--- Records for this task ---
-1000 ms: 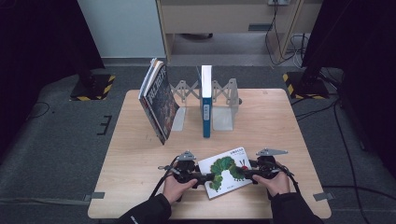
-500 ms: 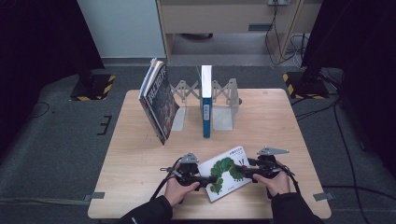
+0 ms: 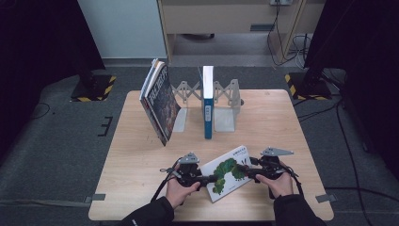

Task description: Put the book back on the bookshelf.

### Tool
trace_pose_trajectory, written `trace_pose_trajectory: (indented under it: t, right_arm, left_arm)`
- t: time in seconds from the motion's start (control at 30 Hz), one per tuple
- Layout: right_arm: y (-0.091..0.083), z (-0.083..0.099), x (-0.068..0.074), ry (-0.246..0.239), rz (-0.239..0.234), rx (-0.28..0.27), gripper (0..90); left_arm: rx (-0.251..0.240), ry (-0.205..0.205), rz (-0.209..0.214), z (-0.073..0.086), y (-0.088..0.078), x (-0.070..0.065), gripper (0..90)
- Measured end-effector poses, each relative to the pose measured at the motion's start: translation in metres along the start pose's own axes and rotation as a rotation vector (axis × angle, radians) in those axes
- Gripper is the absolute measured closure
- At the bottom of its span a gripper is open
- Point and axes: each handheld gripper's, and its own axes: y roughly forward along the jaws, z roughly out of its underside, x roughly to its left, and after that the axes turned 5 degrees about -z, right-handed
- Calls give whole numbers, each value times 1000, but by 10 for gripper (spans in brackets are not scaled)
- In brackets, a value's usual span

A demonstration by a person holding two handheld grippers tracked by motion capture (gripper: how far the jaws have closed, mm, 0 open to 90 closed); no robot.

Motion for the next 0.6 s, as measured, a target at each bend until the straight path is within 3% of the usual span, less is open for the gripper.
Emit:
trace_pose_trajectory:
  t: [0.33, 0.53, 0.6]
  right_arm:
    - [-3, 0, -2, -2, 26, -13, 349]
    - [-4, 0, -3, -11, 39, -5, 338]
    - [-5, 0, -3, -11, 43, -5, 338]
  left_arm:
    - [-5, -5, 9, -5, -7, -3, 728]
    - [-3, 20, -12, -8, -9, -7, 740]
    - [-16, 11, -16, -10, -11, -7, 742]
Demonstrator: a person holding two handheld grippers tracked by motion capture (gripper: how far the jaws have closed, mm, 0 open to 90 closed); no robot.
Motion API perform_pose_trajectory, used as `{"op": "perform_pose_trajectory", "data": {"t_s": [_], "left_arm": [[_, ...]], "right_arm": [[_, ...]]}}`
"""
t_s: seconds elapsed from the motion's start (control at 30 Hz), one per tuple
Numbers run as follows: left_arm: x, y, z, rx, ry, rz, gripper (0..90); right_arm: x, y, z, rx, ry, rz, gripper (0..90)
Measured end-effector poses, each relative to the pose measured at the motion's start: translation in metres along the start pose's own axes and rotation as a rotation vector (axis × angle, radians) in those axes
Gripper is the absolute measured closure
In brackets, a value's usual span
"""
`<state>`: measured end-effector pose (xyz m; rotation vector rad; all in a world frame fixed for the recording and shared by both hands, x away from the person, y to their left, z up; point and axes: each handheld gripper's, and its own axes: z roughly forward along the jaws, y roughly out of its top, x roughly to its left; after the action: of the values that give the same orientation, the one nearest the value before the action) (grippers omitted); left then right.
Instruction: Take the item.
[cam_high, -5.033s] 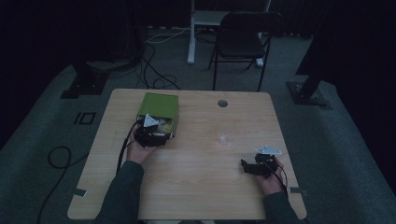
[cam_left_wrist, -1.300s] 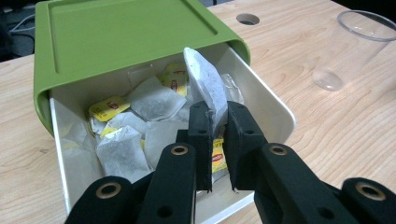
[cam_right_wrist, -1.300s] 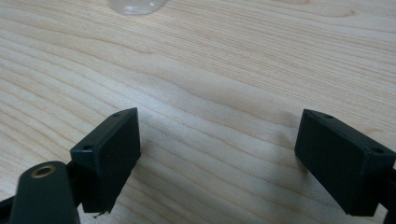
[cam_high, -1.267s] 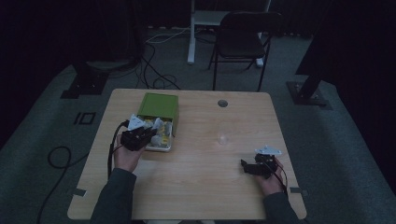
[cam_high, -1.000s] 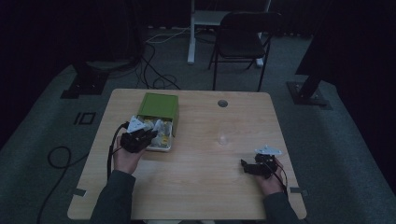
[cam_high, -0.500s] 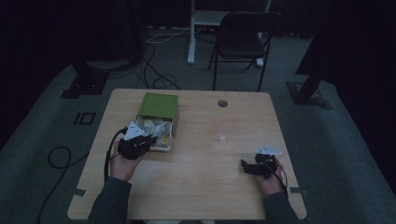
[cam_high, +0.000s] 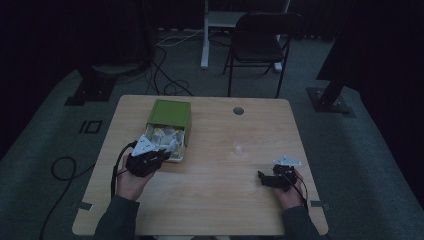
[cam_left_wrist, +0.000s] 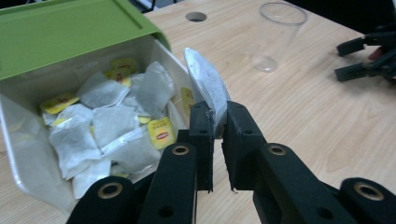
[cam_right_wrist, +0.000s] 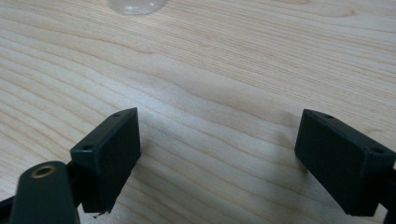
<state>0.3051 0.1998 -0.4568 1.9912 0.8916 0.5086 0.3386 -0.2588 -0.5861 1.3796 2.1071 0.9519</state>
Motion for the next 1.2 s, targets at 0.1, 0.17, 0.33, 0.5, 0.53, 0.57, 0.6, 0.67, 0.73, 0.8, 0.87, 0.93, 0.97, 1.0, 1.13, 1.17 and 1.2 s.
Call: {"op": "perform_pose_trajectory", "data": {"t_s": [0.1,0.17,0.33,0.5,0.53,0.57,0.6,0.67,0.73,0.8,0.87,0.93,0.97,1.0,1.13,1.17,1.2], "left_arm": [[-0.004,0.002,-0.001,-0.002,-0.01,0.012,83.2],[-0.007,0.003,-0.001,-0.001,-0.016,0.02,83.2],[-0.014,0.006,0.001,-0.006,-0.029,0.033,83.2],[-0.019,0.01,0.005,-0.009,-0.03,0.046,83.2],[-0.019,0.01,0.005,-0.009,-0.03,0.046,83.2],[-0.021,0.011,0.008,-0.011,-0.035,0.044,83.2],[-0.023,0.013,0.011,-0.008,-0.039,0.053,83.2],[-0.024,0.014,0.013,-0.009,-0.041,0.051,83.2],[-0.026,0.017,0.018,-0.009,-0.049,0.056,83.2],[-0.028,0.019,0.021,-0.01,-0.055,0.06,83.2],[-0.029,0.022,0.024,-0.014,-0.055,0.065,83.2],[-0.03,0.023,0.025,-0.017,-0.054,0.068,83.2],[-0.03,0.024,0.026,-0.019,-0.055,0.068,83.2],[-0.03,0.025,0.027,-0.022,-0.056,0.068,83.2],[-0.032,0.029,0.031,-0.026,-0.058,0.073,83.3],[-0.032,0.029,0.031,-0.026,-0.058,0.073,83.3],[-0.033,0.03,0.033,-0.031,-0.061,0.072,83.3]], "right_arm": [[0.0,0.0,0.0,0.0,0.0,0.0,13.9],[0.0,0.0,0.0,0.0,0.0,0.0,13.9],[0.0,0.0,0.0,0.0,0.001,-0.001,13.9],[0.0,0.0,0.0,0.0,0.001,-0.002,13.9],[0.0,0.0,0.0,0.0,0.001,-0.002,13.9],[0.0,0.0,0.0,0.0,0.001,-0.001,13.9],[0.0,0.0,0.0,0.0,0.001,-0.001,13.9],[0.0,0.0,0.0,0.0,0.001,-0.002,13.9],[0.0,0.0,0.0,-0.001,0.001,-0.003,13.9],[0.0,0.0,0.0,-0.001,0.001,-0.002,13.9],[0.0,0.0,0.0,-0.001,0.002,-0.002,13.9],[0.0,0.0,0.0,-0.001,0.002,-0.002,13.9],[0.0,0.0,0.0,-0.001,0.002,-0.002,13.9],[0.0,0.0,0.0,-0.001,0.002,-0.002,13.9],[0.001,0.0,0.0,0.0,0.002,-0.002,13.9],[0.001,0.0,0.0,0.0,0.002,-0.002,13.9],[0.001,0.0,0.0,0.0,0.002,-0.002,13.9]]}}
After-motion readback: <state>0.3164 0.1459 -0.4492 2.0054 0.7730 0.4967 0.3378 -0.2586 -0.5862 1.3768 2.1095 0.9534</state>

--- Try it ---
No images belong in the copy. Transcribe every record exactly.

--- Answer below ---
-1000 ms: 
-500 ms: 
+0 ms: 

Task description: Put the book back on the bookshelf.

### Tool
trace_pose_trajectory, written `trace_pose_trajectory: (indented under it: t, right_arm, left_arm)`
- t: time in seconds from the motion's start (control at 30 Hz), one per tuple
- Layout: right_arm: y (-0.091..0.083), z (-0.083..0.099), x (-0.068..0.074), ry (-0.246..0.239), rz (-0.239..0.234), rx (-0.28..0.27), gripper (0..90); left_arm: rx (-0.251..0.240), ry (-0.205..0.205), rz (-0.209..0.214), z (-0.073..0.086), y (-0.088..0.078), x (-0.070..0.065), gripper (0..90)
- Measured end-effector poses, each relative to the pose measured at the motion's start: translation in metres along the start pose's own axes and rotation as a rotation vector (axis × angle, radians) in those axes
- Gripper is the absolute measured closure
- At the bottom of its span a gripper is open
- Point and axes: each handheld gripper's, and its own axes: y roughly forward along the jaws, z roughly out of its underside, x roughly to its left, and after that the axes turned 5 degrees about -z, right-handed
- Calls give whole numbers, each value times 1000, but by 10 for gripper (spans in brackets are not scaled)
- In brackets, a value's usual span

A demonstration by a person holding two handheld grippers tracked by motion capture (gripper: how far the jaws have closed, mm, 0 open to 90 closed); no robot.

Motion for the next 0.6 s, as measured, a target at each bend until the straight path is within 3% of the usual span, less is open for the gripper.
Emit:
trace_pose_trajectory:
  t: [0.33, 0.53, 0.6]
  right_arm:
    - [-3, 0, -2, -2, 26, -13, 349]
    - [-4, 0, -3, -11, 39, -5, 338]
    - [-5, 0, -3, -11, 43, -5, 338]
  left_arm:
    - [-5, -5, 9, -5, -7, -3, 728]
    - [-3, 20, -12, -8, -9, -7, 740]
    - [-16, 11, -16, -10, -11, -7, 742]
Demonstrator: a person holding two handheld grippers tracked by motion capture (gripper: how far the jaws have closed, mm, 0 open to 90 closed); no robot.
Motion API perform_pose_trajectory, used as `{"op": "perform_pose_trajectory", "data": {"t_s": [_], "left_arm": [[_, ...]], "right_arm": [[_, ...]]}}`
"""
t_s: seconds elapsed from the motion's start (control at 30 Hz), one per tuple
Numbers run as follows: left_arm: x, y, z, rx, ry, rz, gripper (0..90); right_arm: x, y, z, rx, ry, rz, gripper (0..90)
Measured end-effector poses, each relative to the pose measured at the motion's start: translation in metres along the start pose's own axes and rotation as a rotation vector (axis × angle, radians) in those axes
Gripper is the absolute measured closure
In brackets, a value's usual span
"""
`<state>`: measured end-effector pose (xyz m; rotation vector rad; all in a world frame fixed for the recording and shared by both hands, x away from the person, y to their left, z up; point and axes: each handheld gripper's, and its own axes: z roughly forward along the jaws, y roughly out of its top, x roughly to its left; after the action: of the values that give the same orientation, the one nearest the value before the action) (grippers omitted); left then right.
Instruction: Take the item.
[cam_high, -5.033s] 
[cam_left_wrist, -1.300s] 
[cam_right_wrist, -1.300s] 
[cam_high, -1.267s] 
[cam_high, -1.000s] 
[cam_high, -0.500s] 
[cam_high, +0.000s] 
[cam_left_wrist, +0.000s] 
[cam_right_wrist, +0.000s] 
<state>0.3051 0.1998 -0.4568 1.9912 0.8916 0.5086 0.3386 -0.2588 -0.5861 1.3796 2.1071 0.9519</state>
Motion for the next 1.2 s, targets at 0.1, 0.17, 0.33, 0.5, 0.53, 0.57, 0.6, 0.67, 0.73, 0.8, 0.87, 0.93, 0.97, 1.0, 1.13, 1.17 and 1.2 s.
Call: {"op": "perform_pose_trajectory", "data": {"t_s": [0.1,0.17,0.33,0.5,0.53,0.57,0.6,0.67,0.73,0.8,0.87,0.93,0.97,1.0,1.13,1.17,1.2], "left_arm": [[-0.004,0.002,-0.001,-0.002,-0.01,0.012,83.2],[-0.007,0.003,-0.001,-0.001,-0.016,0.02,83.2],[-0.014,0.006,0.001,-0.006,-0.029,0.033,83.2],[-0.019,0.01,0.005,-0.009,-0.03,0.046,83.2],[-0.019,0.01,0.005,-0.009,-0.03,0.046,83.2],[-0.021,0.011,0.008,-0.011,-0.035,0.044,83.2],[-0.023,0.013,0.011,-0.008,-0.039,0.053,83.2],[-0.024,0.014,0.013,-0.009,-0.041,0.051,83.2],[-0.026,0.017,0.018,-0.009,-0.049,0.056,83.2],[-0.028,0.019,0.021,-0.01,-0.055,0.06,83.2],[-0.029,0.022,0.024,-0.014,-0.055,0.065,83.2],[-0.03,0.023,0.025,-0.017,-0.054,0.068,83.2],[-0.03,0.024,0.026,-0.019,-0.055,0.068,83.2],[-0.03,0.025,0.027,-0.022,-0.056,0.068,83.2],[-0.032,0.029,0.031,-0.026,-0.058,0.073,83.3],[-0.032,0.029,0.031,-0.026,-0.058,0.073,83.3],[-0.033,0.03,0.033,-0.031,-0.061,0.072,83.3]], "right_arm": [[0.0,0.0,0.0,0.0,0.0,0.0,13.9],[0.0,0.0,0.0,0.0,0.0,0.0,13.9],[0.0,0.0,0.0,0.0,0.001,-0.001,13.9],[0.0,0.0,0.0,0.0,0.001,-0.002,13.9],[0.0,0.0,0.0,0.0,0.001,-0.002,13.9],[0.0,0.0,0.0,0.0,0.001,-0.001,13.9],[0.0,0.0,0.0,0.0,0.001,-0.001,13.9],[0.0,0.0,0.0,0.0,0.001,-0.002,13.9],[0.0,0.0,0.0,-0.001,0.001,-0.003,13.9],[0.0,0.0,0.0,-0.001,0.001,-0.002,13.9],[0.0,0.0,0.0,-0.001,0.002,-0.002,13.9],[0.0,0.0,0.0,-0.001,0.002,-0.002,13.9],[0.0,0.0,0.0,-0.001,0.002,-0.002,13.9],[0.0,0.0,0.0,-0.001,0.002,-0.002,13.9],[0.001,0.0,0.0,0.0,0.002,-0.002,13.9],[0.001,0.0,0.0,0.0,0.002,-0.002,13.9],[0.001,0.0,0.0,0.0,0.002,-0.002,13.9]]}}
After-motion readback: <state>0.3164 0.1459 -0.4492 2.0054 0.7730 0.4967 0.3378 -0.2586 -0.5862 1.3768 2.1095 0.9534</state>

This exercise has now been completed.